> _Required work_: Each record is to be transcribed in full and exactly.

> _Record excerpts_:
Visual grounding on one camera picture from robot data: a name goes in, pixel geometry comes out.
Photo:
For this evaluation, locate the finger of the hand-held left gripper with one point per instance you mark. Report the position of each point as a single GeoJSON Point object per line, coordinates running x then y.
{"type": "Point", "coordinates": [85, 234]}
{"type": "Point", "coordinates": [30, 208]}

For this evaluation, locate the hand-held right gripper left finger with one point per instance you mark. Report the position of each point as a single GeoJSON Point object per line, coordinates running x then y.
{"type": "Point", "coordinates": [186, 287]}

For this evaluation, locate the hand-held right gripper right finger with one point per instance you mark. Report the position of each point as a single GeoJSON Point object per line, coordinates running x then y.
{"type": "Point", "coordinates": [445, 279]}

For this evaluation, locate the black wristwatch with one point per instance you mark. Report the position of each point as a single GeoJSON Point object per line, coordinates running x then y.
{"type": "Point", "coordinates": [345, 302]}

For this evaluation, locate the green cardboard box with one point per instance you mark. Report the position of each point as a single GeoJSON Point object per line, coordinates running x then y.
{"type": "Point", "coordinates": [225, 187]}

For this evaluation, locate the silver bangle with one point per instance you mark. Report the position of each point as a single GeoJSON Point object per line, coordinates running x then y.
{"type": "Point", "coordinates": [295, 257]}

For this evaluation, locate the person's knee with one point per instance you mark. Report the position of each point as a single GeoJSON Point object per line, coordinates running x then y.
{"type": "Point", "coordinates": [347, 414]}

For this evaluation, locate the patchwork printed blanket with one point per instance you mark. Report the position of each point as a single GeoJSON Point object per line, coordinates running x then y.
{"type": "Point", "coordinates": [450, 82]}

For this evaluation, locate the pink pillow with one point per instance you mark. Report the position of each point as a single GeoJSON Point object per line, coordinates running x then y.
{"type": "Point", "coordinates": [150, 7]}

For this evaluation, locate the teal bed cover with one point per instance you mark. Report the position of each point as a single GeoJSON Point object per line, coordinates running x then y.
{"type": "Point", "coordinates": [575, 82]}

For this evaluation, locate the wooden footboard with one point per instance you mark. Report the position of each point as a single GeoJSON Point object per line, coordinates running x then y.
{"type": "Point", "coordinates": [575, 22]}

> _Completed exercise_:
Visual grounding on one camera picture from robot data: a name goes in, pixel geometry comes out.
Photo:
For this evaluation, locate the finger of the hand-held left gripper with one point per instance you mark. Report the position of each point as a single GeoJSON Point object per line, coordinates running x then y.
{"type": "Point", "coordinates": [85, 234]}
{"type": "Point", "coordinates": [30, 208]}

For this evaluation, locate the hand-held right gripper left finger with one point per instance you mark. Report the position of each point as a single GeoJSON Point object per line, coordinates running x then y.
{"type": "Point", "coordinates": [186, 287]}

For this evaluation, locate the hand-held right gripper right finger with one point per instance you mark. Report the position of each point as a single GeoJSON Point object per line, coordinates running x then y.
{"type": "Point", "coordinates": [445, 279]}

For this evaluation, locate the black wristwatch with one point per instance you mark. Report the position of each point as a single GeoJSON Point object per line, coordinates running x then y.
{"type": "Point", "coordinates": [345, 302]}

For this evaluation, locate the green cardboard box with one point per instance you mark. Report the position of each point as a single GeoJSON Point object per line, coordinates running x then y.
{"type": "Point", "coordinates": [225, 187]}

For this evaluation, locate the silver bangle with one point per instance you mark. Report the position of each point as a single GeoJSON Point object per line, coordinates running x then y.
{"type": "Point", "coordinates": [295, 257]}

For this evaluation, locate the person's knee with one point per instance you mark. Report the position of each point as a single GeoJSON Point object per line, coordinates running x then y.
{"type": "Point", "coordinates": [347, 414]}

For this evaluation, locate the patchwork printed blanket with one point per instance you mark. Report the position of each point as a single GeoJSON Point object per line, coordinates running x then y.
{"type": "Point", "coordinates": [450, 82]}

For this evaluation, locate the pink pillow with one point per instance you mark. Report the position of each point as a single GeoJSON Point object per line, coordinates running x then y.
{"type": "Point", "coordinates": [150, 7]}

For this evaluation, locate the teal bed cover with one point per instance you mark. Report the position of each point as a single GeoJSON Point object per line, coordinates running x then y.
{"type": "Point", "coordinates": [575, 82]}

For this evaluation, locate the wooden footboard with one point per instance you mark. Report the position of each point as a single GeoJSON Point object per line, coordinates running x then y.
{"type": "Point", "coordinates": [575, 22]}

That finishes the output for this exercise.